#### [Aim of the exercise]
Could you filter the material and copy every line where the word "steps" occurs?

#### [Data segment]
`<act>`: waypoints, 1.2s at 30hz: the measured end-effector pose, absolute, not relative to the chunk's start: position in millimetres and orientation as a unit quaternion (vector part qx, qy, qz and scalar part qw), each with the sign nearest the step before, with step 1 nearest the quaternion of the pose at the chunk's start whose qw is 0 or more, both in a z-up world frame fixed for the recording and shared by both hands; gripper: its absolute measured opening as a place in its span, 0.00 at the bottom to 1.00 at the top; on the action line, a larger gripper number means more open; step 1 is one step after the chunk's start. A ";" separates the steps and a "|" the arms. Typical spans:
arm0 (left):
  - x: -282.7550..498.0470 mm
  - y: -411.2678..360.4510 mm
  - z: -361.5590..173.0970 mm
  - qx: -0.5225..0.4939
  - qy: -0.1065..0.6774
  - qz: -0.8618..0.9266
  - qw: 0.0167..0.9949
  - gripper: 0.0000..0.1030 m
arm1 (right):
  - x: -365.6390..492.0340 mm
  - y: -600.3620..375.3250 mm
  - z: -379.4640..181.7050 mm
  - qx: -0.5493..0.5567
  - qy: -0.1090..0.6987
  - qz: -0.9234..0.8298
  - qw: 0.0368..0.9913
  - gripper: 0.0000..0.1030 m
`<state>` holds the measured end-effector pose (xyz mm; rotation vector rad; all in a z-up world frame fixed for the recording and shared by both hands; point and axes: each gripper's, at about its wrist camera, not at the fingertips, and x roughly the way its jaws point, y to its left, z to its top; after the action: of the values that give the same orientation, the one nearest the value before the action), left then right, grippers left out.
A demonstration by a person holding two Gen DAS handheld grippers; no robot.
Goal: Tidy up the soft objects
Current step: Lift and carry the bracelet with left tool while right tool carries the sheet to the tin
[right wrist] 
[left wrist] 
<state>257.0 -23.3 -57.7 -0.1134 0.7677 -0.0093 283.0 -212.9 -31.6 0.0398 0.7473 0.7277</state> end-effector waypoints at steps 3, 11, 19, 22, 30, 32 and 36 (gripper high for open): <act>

#### [Your solution]
`<act>`: waypoints, 1.2s at 30hz: the measured end-effector pose, absolute, not relative to the chunk's start: position in millimetres and orientation as a unit quaternion (vector part qx, qy, qz and scalar part qw), each with the sign nearest the step before, with step 1 nearest the quaternion of the pose at the chunk's start whose qw is 0 or more, both in a z-up world frame fixed for the recording and shared by both hands; gripper: its absolute measured opening as a place in its span, 0.00 at the bottom to 1.00 at the top; on the action line, a larger gripper number means more open; step 1 is one step after the chunk's start. A ";" separates the steps and a "|" the arms. Typical spans:
<state>257.0 -23.3 -57.7 -0.1134 0.7677 -0.0093 283.0 -212.9 -31.6 0.0398 0.7473 0.7277</state> end-effector waypoints at steps 3, 11, 19, 22, 30, 32 and 36 (gripper high for open): <act>

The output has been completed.